■ GOAL OF THE EXERCISE ■
A complete, word-for-word restatement of the entries is needed.
━━━━━━━━━━
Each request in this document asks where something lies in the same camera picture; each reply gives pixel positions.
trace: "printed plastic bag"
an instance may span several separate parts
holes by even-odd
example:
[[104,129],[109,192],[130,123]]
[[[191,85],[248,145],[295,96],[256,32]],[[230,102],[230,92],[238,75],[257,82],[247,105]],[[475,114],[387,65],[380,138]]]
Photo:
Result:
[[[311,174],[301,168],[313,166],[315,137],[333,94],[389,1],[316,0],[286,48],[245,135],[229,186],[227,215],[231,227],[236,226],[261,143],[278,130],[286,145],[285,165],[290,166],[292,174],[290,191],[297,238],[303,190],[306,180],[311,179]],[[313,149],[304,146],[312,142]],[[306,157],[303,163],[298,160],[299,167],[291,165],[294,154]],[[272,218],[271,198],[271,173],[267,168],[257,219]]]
━━━━━━━━━━
■ REPLY ■
Each request in this document asks where something lies in the same camera picture; each reply gives pixel positions.
trace: "printed plastic bag"
an instance may span several separate parts
holes by even-odd
example:
[[104,129],[109,192],[130,123]]
[[[191,85],[248,145],[295,96],[256,32]],[[230,102],[230,92],[238,75],[257,82],[247,105]],[[475,114],[387,65],[380,138]]]
Photo:
Result:
[[[311,174],[301,168],[313,166],[315,137],[333,94],[389,1],[316,0],[286,48],[245,135],[229,186],[227,215],[231,227],[236,226],[261,143],[278,130],[286,145],[285,165],[290,166],[292,174],[290,191],[297,238],[303,190],[306,180],[311,179]],[[313,149],[304,146],[312,142]],[[306,157],[303,163],[298,160],[299,167],[291,165],[294,154]],[[272,218],[271,198],[271,173],[267,168],[257,219]]]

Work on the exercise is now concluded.